Work item:
This exercise calls for the listing to be set down exactly.

Data segment:
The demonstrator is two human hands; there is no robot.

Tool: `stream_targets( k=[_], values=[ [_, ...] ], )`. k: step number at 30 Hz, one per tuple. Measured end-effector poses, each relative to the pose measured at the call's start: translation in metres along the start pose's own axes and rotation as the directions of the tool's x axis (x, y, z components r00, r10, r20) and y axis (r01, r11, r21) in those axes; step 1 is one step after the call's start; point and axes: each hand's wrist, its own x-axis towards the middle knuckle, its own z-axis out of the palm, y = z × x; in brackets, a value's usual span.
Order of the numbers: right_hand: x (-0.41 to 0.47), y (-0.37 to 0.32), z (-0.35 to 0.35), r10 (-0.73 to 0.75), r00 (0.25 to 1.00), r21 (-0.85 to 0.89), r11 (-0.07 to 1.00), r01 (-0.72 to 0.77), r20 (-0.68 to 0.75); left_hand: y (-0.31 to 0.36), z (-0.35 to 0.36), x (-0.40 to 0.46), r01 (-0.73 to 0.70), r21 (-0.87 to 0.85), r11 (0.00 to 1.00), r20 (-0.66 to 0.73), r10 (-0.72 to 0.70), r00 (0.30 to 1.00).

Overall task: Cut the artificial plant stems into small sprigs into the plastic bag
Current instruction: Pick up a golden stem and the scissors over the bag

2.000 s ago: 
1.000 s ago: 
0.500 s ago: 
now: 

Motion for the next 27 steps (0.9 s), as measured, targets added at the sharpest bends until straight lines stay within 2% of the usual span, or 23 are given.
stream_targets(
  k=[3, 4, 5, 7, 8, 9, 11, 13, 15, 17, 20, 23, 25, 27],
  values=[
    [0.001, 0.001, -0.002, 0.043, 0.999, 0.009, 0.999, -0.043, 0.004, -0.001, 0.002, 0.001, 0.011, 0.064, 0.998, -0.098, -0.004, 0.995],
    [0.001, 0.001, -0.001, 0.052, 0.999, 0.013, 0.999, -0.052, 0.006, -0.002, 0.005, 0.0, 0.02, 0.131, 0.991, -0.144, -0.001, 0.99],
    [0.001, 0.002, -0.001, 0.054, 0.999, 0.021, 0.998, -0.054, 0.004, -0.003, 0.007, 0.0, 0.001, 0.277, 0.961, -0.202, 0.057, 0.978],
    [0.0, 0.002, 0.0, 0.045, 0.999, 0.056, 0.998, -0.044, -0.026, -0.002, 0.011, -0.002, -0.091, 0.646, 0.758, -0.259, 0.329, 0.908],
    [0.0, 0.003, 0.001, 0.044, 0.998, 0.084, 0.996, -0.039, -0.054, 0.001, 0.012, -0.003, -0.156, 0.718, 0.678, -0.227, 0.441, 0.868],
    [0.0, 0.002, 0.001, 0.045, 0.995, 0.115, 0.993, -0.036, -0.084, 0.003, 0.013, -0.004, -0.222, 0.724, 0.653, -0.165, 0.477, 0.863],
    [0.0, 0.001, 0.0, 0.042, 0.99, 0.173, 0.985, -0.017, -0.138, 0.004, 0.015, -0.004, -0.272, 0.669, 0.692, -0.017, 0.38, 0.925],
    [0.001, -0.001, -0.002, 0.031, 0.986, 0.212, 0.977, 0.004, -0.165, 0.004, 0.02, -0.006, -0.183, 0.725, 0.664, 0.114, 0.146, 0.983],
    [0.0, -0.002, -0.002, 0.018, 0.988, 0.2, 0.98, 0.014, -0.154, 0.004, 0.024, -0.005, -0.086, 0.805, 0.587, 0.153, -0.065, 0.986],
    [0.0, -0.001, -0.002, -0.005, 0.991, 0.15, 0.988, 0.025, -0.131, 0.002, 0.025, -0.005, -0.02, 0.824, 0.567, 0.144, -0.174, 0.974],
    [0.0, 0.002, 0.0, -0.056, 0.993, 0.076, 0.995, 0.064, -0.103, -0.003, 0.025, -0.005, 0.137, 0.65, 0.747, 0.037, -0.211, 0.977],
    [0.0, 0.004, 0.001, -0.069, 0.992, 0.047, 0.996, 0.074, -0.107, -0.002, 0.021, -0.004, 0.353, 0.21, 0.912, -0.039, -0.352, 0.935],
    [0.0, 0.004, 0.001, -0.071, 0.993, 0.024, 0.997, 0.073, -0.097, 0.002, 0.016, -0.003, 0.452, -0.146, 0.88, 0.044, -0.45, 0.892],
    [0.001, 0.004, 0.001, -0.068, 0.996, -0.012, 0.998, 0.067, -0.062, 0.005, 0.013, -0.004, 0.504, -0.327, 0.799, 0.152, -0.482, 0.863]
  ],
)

Your solution:
The demonstrator is two human hands; there is no robot.

Tool: `stream_targets( k=[_], values=[ [_, ...] ], )`. k: step number at 30 Hz, one per tuple. Measured end-effector poses, each relative to the pose measured at the call's start: translation in metres along the start pose's own axes and rotation as the directions of the tool's x axis (x, y, z components r00, r10, r20) and y axis (r01, r11, r21) in those axes; step 1 is one step after the call's start; point and axes: each hand's wrist, its own x-axis towards the middle knuckle, its own z-axis out of the palm, y = z × x; in brackets, a value's usual span.
Order of the numbers: right_hand: x (-0.41 to 0.47), y (-0.37 to 0.32), z (-0.35 to 0.35), r10 (-0.73 to 0.75), r00 (0.25 to 1.00), r21 (-0.85 to 0.89), r11 (-0.07 to 1.00), r01 (-0.72 to 0.77), r20 (-0.68 to 0.75); left_hand: y (-0.31 to 0.36), z (-0.35 to 0.36), x (-0.40 to 0.46), r01 (-0.73 to 0.70), r21 (-0.87 to 0.85), r11 (0.00 to 1.00), r20 (-0.66 to 0.73), r10 (-0.72 to 0.70), r00 (0.30 to 1.00).

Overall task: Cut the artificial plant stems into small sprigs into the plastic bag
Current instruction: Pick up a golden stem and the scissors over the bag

2.000 s ago: 
1.000 s ago: 
0.500 s ago: 
now: 

Motion for the next 27 steps (0.9 s), as measured, targets added at the sharpest bends until straight lines stay within 2% of the usual span, or 23 are given.
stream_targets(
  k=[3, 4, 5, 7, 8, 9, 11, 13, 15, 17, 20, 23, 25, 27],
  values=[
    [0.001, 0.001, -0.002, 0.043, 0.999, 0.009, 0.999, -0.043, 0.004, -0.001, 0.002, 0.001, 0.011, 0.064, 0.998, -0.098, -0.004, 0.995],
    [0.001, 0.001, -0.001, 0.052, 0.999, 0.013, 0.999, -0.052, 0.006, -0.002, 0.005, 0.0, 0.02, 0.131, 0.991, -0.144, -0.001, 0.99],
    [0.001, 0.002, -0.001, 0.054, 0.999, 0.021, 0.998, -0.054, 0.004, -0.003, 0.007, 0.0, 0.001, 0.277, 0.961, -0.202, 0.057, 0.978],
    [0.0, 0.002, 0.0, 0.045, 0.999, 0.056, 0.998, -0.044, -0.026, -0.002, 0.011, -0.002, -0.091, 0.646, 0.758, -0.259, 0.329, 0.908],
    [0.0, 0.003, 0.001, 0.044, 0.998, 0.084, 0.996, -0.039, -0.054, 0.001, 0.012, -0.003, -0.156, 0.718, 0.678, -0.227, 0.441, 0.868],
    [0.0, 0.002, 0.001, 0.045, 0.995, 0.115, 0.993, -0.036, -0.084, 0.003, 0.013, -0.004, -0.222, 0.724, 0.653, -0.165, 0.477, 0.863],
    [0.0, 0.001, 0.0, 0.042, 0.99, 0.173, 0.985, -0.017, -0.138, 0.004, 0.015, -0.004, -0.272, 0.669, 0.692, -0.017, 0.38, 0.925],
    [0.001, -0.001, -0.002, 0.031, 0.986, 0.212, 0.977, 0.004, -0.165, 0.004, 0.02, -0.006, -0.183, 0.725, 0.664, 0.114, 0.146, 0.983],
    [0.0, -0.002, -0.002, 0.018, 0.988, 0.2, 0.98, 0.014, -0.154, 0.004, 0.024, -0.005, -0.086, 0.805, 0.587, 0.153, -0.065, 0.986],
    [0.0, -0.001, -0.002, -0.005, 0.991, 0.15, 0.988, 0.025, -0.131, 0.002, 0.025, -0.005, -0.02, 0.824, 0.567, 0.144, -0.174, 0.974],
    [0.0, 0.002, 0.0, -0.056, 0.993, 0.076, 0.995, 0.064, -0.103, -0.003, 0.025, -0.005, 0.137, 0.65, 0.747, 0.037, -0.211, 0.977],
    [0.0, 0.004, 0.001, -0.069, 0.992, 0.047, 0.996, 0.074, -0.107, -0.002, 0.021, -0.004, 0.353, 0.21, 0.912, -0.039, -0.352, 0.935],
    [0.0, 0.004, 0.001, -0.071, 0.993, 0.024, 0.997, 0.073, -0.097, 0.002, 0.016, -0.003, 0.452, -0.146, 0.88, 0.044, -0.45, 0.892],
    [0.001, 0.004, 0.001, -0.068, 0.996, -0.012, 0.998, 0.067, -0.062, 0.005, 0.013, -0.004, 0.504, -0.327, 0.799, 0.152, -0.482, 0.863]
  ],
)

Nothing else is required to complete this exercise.